- **Required action**
When you find the line with "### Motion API" among the records below, reproduce it and each line after it exactly, ending with the line with "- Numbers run".

- **Data for this task**

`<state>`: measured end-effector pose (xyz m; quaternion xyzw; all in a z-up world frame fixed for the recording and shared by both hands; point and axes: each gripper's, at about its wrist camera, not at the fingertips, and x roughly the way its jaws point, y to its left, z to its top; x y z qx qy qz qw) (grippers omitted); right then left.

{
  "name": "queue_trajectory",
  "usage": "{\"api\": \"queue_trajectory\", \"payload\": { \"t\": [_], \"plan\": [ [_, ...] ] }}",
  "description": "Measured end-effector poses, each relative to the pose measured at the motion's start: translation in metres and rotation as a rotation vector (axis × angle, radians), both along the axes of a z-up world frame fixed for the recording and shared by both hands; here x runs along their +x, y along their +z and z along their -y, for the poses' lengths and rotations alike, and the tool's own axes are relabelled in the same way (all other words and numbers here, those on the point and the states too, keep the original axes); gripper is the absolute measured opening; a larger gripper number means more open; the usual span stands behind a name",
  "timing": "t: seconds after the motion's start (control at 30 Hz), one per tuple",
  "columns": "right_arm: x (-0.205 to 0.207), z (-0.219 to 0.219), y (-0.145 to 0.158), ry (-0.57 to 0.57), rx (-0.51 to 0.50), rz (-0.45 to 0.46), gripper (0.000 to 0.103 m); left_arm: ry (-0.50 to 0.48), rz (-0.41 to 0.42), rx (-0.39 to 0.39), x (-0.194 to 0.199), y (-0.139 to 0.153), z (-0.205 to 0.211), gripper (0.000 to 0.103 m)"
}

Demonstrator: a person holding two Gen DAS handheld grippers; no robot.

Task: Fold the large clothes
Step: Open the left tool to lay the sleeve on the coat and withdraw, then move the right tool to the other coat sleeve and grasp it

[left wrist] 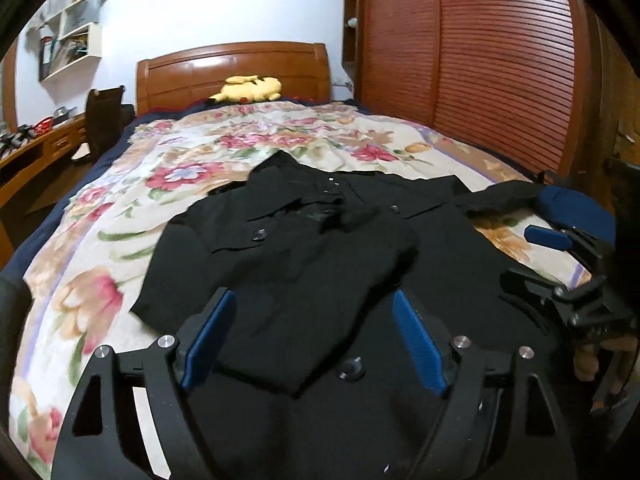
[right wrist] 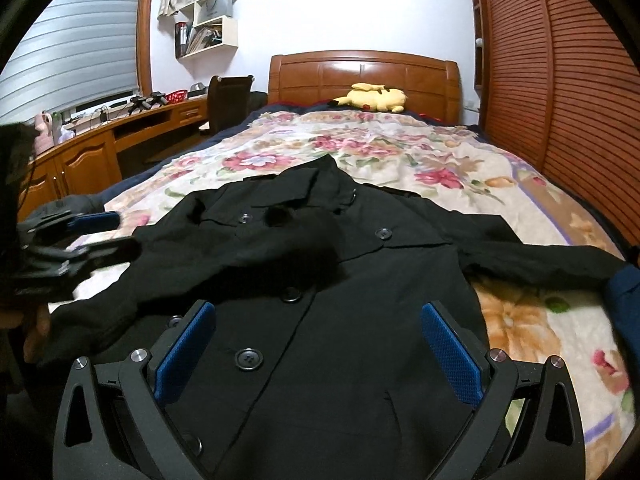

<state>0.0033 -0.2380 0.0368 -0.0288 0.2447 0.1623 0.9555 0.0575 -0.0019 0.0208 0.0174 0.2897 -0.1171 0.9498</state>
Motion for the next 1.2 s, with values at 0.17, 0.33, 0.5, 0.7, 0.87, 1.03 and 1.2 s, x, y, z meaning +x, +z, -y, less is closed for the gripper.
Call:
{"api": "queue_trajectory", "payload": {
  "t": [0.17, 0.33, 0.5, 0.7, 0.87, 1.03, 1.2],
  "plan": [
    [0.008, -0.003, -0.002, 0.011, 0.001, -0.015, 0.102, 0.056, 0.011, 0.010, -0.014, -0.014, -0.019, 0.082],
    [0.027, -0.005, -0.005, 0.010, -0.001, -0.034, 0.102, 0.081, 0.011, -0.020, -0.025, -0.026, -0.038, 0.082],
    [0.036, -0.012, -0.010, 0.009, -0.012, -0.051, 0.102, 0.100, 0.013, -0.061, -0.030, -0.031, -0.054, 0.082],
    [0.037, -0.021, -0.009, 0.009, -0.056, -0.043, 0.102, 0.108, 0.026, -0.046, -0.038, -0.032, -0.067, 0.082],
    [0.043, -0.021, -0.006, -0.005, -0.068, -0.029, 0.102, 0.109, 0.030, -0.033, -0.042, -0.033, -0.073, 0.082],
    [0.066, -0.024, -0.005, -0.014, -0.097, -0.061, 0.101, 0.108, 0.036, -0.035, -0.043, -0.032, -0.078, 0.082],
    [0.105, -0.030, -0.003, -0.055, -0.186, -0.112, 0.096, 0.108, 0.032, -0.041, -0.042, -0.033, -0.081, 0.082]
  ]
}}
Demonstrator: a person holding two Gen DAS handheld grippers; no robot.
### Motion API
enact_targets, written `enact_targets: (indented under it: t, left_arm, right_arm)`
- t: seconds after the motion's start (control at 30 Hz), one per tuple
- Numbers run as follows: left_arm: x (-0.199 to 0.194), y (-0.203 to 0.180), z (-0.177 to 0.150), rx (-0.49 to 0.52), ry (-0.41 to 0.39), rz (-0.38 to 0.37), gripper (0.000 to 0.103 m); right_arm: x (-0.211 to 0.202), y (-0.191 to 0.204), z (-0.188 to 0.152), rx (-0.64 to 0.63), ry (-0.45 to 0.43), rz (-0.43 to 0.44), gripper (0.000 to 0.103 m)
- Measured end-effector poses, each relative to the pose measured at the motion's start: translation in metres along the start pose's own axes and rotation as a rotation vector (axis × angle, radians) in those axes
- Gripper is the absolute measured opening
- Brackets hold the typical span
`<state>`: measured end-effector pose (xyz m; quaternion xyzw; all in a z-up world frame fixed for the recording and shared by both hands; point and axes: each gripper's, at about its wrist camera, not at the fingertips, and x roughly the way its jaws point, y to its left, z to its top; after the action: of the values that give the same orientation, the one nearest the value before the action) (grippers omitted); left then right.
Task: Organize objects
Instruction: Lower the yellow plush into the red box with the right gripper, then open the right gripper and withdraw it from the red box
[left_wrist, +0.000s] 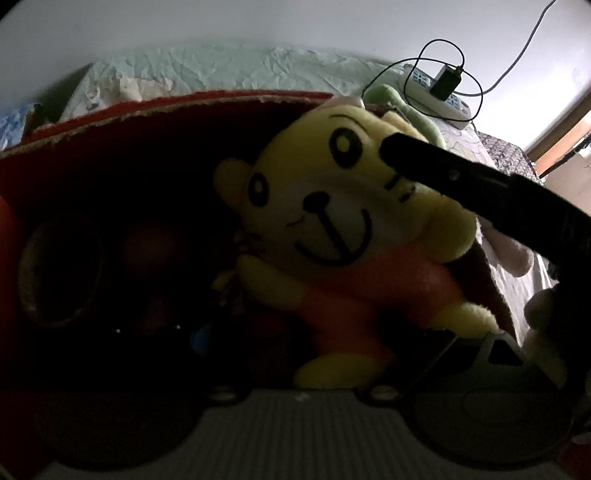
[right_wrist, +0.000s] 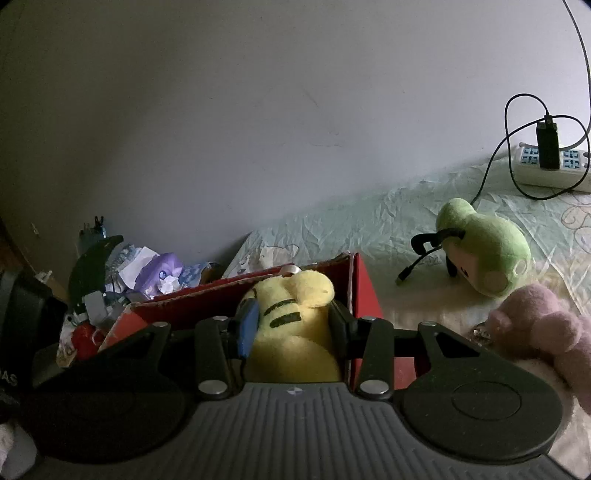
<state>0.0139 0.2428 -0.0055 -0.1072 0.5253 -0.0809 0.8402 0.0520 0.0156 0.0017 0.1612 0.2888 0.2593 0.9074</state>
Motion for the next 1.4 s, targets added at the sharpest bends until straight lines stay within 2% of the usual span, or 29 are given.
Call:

- **Task output**
### Motion API
enact_targets, written `enact_targets: (indented under it: t, left_arm, right_arm)`
- t: seconds after the motion's start (control at 30 Hz), one per tuple
- Numbers run as follows: left_arm: x (-0.199 to 0.194), y (-0.203 to 0.180), z (-0.177 to 0.150), rx (-0.49 to 0.52), ry (-0.41 to 0.39), rz (-0.38 to 0.37), gripper (0.000 to 0.103 m); right_arm: x (-0.211 to 0.202), y (-0.191 to 0.204), z (-0.188 to 0.152), rx (-0.64 to 0.63), ry (-0.45 to 0.43), rz (-0.43 to 0.44), gripper (0.000 to 0.103 m)

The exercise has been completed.